Electricity game changers: Cleaner, greener, decentralized
By Drs. Robert & Sonia Vogl
President and Vice President,
Illinois Renewable Energy Association
Howard Learner, Executive Director of the Environmental Law and Policy Center, indicates that technological changes developed in the United States when applied globally will help save the world. He cited multiple examples of game changing applications in wireless technologies over the last 20 years that have changed how we live, work and play and envisions a similar rapid change in the electrical sector from implementing wind, solar and efficiency into electric markets.
The changes will occur if the right policies exist to drive energy markets and potential barriers can be overcome. We know how to build energy efficient buildings and power them with wind and solar energy. But widespread rapid implementation can be slowed by opposing economic interests.
A game-changing system in the electricity sector will enable us to have a cleaner, greener and more decentralized system. Such a transition represents an opportunity to solve the climate problem which is the moral, business, economic, policy, political and technological challenge of our generation.
Learner described the work of the ELPC as driving policies that shift markets and help align economies in combination with technological innovations which can achieve powerful environmental and climate change solutions going forward.
Agreements reached in Copenhagen 21 have aligned the U.S. and China and nearly 200 developed and developing nations to cut carbon emissions to avoid exceeding a 2o Celsius global temperature increase. Consideration is being given to setting a limit of 1.5o Celsius. Funding was created to assist countries in making a transition to cleaner energy sources.
Electrical consumption in the US has dropped. In the ComEd service area electrical sales have fallen 4 percent over the last three years. The reduced demand occurred despite an increase in electrical devices, modest economic growth and 100,000 new customers. It is attributed to ongoing improvements in the efficiency of appliances and electric motors.
Changes have also occurred in the energy sources used to generate electricity. Production from coal has fallen and nuclear output remains flat while the use of natural gas and renewable energy, especially wind energy, have increased. Exelon’s Board of Directors decided to close the nuclear plants in the Quad Cities and Clinton as they are no longer economically competitive. However, they did introduce a legislative proposal to keep the plants open by securing a subsidy from ratepayers to make them profitable.
Learner sees wind, solar and efficiency as being as disruptive to the electricity industry as cell phones were to landlines. He pointed out that when faced with competition, however, AT&T did not seek a subsidy to protect its landline phone business from cell phone competition.
He went on to point out that over the last 15 years Midwest wind capacity increased over 25 times from 750 MW to 25,000 MW and will continue to expand.

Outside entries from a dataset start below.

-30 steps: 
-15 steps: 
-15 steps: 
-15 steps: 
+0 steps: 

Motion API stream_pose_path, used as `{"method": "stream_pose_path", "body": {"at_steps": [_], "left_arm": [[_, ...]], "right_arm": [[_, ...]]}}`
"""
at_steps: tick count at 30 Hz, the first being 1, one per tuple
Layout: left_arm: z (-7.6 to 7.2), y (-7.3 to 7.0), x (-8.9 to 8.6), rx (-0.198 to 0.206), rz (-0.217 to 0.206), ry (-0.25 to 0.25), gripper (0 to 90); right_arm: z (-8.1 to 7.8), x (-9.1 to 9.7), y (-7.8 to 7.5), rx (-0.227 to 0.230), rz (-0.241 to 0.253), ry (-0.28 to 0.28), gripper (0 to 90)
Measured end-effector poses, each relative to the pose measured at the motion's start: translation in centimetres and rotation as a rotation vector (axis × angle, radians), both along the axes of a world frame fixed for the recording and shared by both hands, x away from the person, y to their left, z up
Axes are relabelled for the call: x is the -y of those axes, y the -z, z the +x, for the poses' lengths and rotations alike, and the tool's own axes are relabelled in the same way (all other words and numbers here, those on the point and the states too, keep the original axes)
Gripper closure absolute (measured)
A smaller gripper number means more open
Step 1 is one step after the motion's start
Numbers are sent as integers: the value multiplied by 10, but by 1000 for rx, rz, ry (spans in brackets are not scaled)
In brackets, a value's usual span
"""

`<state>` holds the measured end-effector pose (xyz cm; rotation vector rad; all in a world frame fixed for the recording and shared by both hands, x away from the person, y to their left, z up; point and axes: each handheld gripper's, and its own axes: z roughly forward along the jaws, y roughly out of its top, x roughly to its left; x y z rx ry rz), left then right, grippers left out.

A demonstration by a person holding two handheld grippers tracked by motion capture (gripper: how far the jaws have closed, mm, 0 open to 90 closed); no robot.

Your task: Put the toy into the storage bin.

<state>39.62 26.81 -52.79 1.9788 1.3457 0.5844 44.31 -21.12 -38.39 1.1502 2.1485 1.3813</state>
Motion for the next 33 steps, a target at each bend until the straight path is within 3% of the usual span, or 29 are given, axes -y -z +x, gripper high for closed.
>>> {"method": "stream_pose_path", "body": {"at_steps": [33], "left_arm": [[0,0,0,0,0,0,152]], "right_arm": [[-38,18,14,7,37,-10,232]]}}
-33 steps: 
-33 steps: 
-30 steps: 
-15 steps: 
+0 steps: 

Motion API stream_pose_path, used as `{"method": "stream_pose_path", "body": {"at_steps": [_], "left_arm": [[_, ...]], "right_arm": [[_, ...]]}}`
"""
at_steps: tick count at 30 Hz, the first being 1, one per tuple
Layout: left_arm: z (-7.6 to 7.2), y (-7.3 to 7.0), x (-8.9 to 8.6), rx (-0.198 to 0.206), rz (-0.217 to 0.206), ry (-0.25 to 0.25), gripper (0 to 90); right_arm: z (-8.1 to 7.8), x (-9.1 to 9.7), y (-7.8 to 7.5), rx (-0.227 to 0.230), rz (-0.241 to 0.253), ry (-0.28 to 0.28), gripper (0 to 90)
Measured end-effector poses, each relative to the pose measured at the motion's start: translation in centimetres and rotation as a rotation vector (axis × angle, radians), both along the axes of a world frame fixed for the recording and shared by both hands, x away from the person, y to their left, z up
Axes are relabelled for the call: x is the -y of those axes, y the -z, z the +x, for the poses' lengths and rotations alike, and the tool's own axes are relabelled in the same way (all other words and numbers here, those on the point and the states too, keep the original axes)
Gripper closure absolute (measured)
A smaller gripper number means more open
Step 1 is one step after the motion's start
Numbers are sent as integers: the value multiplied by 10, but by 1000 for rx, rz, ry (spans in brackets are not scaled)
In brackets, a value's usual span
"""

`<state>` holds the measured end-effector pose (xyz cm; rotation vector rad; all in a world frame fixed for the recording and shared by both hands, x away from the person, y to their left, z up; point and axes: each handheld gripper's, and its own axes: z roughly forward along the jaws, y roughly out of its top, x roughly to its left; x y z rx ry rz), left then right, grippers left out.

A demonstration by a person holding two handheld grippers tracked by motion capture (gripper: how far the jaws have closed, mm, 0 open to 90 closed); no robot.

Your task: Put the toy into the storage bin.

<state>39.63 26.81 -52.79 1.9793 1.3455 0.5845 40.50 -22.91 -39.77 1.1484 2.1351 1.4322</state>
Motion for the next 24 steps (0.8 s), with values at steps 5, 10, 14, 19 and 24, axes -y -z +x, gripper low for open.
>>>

Solar electricity is following a similar growth curve. In 2009 an installed solar system cost over $7 per watt; this year costs should fall to $2 per watt depending on the size of the system. Panel efficiency continues to improve at a rate of 1 percent to 1.5 percent per year.
A similar story is unfolding with battery storage since the costs have already fallen 75 percent as more companies have entered the competition.
Gains in energy efficiency to continue to grow. An ELPC study projects that between 2016 and 2023 increase in LED lighting in Chicago will result in a 7 percent reduction in electrical demand without considering reductions from efficiency improvements.
As consumption continues to fall and cleaner energy sources such as wind and solar are available at lower prices, pollution will be reduced as will the need for centralized production facilities. A combination of smart policies and technological innovations will continue to drive energy markets and help change the world both globally and locally.
Learner concludes: Continue with the work of the IREA, install energy efficiency and solar and wind systems in your buildings and encourage your friends, relatives and neighbors to do likewise to help save the planet.
This is a shortened and modified version of the speech given by Howard Learner (pictured) at the 2016 Illinois Renewable Energy and Sustainable Lifestyle Fair which we believe honors the essence of his presentation. Minor direct quotes have been left in without marks to allow it to be more readable.